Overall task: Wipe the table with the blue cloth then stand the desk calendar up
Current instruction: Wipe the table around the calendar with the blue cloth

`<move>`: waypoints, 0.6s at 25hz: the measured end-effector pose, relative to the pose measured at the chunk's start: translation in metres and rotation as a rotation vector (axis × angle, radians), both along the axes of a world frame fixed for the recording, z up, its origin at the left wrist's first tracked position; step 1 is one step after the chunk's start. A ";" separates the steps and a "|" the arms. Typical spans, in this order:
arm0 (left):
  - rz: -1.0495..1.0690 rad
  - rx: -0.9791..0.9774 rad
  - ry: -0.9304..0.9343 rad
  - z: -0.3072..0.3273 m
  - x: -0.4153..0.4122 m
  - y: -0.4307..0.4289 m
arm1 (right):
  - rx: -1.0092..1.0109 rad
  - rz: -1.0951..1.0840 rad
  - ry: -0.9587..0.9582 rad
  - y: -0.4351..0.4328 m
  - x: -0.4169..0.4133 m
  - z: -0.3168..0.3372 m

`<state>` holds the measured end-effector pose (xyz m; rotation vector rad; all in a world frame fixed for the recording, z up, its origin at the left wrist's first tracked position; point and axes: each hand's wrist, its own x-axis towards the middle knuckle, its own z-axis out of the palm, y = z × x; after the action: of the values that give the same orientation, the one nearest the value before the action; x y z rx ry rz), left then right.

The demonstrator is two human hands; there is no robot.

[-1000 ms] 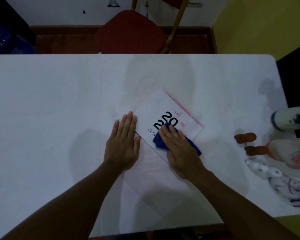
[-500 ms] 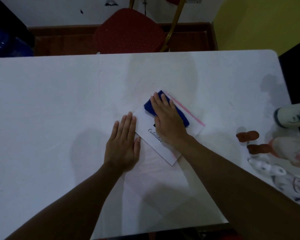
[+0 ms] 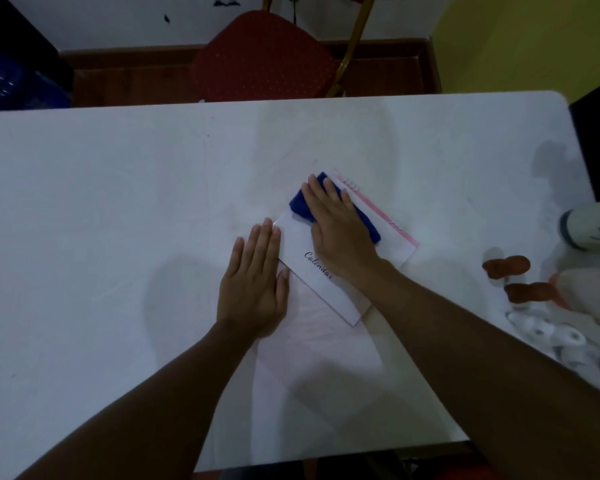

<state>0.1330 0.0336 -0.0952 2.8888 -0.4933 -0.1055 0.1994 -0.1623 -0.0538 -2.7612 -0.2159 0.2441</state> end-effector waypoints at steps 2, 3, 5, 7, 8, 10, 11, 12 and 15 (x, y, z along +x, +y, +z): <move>0.004 0.007 -0.001 0.000 0.000 0.000 | -0.019 -0.019 -0.015 0.013 -0.007 -0.002; 0.003 0.012 -0.002 0.000 0.000 0.000 | -0.022 0.011 -0.037 0.016 -0.022 -0.003; -0.013 0.024 -0.007 0.000 -0.001 0.000 | 0.011 0.102 -0.067 0.017 -0.063 -0.004; -0.032 0.043 -0.004 0.000 -0.001 0.001 | 0.045 0.175 -0.054 0.012 -0.095 -0.004; -0.035 0.046 -0.004 0.000 -0.001 0.002 | 0.048 0.214 -0.057 0.006 -0.100 -0.004; -0.034 0.034 -0.009 0.000 0.000 0.002 | 0.030 0.286 -0.058 -0.006 -0.090 -0.004; -0.031 0.023 -0.010 -0.001 0.000 0.002 | 0.017 0.305 -0.064 -0.009 -0.077 -0.004; -0.023 0.014 -0.010 -0.001 0.001 0.001 | 0.015 0.305 -0.072 -0.010 -0.059 -0.003; 0.004 0.014 -0.005 -0.002 0.001 -0.001 | 0.034 0.183 -0.014 -0.003 -0.010 0.000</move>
<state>0.1337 0.0325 -0.0975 2.9042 -0.4891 -0.1012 0.1893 -0.1652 -0.0541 -2.7118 -0.4735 0.2662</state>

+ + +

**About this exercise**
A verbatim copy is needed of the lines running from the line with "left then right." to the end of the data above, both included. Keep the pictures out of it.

**Result of this task**
`<state>` holds the measured end-effector pose (xyz m; rotation vector rad; all in a world frame fixed for the recording, z up, its origin at the left wrist's first tracked position; point and axes: each hand's wrist, its own x-axis towards the middle knuckle, its own z-axis out of the palm, y = z × x; after the action: of the values that give the same orientation, the one nearest the value before the action; x y z rx ry rz), left then right.

The demonstrator is two human hands; there is no robot.

[-1000 ms] 
[-500 ms] 
[+0 ms] 

<state>0.1330 0.0336 -0.0952 2.8888 -0.4933 -0.1055 0.1994 -0.1623 -0.0538 -2.7612 -0.2159 0.2441</state> end-effector waypoints at steps 2, 3, 5, 7, 8, 10, 11, 12 and 15 (x, y, z along +x, +y, +z): <move>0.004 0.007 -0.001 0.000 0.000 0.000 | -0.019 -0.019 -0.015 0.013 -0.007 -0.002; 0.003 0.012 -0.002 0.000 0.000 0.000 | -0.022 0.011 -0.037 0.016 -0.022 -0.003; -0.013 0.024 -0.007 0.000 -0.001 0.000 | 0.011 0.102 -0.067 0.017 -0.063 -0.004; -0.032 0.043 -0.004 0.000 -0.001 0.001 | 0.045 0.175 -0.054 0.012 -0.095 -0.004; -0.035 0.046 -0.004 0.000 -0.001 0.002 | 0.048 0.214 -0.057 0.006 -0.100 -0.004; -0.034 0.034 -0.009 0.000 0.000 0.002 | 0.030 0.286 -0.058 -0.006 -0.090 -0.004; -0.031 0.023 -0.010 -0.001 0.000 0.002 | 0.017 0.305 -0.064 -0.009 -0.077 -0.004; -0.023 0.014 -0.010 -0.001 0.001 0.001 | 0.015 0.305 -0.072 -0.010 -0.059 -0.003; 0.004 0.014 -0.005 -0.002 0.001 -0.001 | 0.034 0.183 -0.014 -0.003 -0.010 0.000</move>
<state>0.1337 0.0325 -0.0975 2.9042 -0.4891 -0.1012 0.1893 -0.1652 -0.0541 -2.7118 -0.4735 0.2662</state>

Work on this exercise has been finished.